*Recorded data:*

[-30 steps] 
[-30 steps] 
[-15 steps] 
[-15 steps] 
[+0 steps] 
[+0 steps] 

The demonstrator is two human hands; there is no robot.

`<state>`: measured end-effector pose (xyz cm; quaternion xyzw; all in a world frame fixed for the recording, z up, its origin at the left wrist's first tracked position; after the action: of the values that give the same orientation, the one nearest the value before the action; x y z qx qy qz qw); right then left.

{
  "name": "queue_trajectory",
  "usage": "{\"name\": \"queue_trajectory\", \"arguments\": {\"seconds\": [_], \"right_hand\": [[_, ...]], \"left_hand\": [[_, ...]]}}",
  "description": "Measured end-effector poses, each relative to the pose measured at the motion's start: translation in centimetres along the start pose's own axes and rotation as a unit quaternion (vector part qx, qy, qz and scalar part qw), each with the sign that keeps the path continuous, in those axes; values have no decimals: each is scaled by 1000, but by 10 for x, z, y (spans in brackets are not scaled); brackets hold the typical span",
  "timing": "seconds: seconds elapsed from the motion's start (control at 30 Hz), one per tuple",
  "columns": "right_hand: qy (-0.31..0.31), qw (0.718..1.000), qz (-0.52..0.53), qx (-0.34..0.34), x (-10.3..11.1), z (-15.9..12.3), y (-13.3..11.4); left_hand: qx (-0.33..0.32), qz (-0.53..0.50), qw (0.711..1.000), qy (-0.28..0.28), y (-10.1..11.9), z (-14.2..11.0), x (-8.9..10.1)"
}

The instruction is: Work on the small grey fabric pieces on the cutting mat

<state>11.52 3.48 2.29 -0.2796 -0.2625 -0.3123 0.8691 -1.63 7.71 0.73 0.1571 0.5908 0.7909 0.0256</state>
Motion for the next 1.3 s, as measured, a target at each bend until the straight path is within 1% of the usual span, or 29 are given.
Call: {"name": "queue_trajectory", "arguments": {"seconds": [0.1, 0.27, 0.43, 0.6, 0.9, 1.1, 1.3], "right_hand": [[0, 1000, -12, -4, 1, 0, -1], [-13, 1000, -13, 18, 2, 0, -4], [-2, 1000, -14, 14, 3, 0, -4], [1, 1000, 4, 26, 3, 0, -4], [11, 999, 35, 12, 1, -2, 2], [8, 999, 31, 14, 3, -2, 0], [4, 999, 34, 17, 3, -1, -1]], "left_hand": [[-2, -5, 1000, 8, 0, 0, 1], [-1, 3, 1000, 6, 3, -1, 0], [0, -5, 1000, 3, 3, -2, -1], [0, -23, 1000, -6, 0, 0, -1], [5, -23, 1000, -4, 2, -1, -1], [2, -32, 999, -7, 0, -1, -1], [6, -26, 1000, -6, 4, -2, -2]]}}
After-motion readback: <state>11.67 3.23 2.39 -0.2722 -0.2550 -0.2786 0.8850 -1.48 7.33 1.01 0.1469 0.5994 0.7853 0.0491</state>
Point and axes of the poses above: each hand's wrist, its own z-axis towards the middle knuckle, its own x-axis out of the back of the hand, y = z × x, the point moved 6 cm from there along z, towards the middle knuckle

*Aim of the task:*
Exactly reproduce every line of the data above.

*Result of this task:*
[-30 steps] 
[-30 steps] 
[-15 steps] 
[-15 steps] 
[+0 steps] 
[+0 steps] 

The demonstrator is two human hands; there is no robot.

`<state>`: measured end-effector pose (xyz cm; quaternion xyzw; all in a world frame fixed for the recording, z up, its origin at the left wrist's first tracked position; after the action: of the values that give the same orientation, the one nearest the value before the action; x y z qx qy qz qw); right then left.

{
  "name": "queue_trajectory",
  "usage": "{\"name\": \"queue_trajectory\", \"arguments\": {\"seconds\": [_], \"right_hand\": [[_, ...]], \"left_hand\": [[_, ...]]}}",
  "description": "Measured end-effector poses, each relative to the pose measured at the motion's start: translation in centimetres along the start pose's own axes and rotation as a unit quaternion (vector part qx, qy, qz and scalar part qw), each with the sign that keeps the path continuous, in those axes; values have no decimals: each is scaled by 1000, but by 10 for x, z, y (spans in brackets are not scaled); brackets hold the typical span",
  "timing": "seconds: seconds elapsed from the motion's start (control at 30 Hz), one per tuple",
  "columns": "right_hand: qy (-0.31..0.31), qw (0.718..1.000), qz (-0.52..0.53), qx (-0.34..0.34), x (-10.3..11.1), z (-15.9..12.3), y (-13.3..11.4); left_hand: qx (-0.33..0.32), qz (-0.53..0.50), qw (0.711..1.000), qy (-0.28..0.28), y (-10.1..11.9), z (-14.2..11.0), x (-8.9..10.1)"
}

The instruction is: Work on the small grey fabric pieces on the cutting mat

<state>11.52 3.48 2.29 -0.2796 -0.2625 -0.3123 0.8691 -1.63 7.71 0.73 0.1571 0.5908 0.7909 0.0256</state>
Motion for the next 1.3 s, as measured, a target at each bend until the straight path is within 1% of the usual span, or 29 are given.
Call: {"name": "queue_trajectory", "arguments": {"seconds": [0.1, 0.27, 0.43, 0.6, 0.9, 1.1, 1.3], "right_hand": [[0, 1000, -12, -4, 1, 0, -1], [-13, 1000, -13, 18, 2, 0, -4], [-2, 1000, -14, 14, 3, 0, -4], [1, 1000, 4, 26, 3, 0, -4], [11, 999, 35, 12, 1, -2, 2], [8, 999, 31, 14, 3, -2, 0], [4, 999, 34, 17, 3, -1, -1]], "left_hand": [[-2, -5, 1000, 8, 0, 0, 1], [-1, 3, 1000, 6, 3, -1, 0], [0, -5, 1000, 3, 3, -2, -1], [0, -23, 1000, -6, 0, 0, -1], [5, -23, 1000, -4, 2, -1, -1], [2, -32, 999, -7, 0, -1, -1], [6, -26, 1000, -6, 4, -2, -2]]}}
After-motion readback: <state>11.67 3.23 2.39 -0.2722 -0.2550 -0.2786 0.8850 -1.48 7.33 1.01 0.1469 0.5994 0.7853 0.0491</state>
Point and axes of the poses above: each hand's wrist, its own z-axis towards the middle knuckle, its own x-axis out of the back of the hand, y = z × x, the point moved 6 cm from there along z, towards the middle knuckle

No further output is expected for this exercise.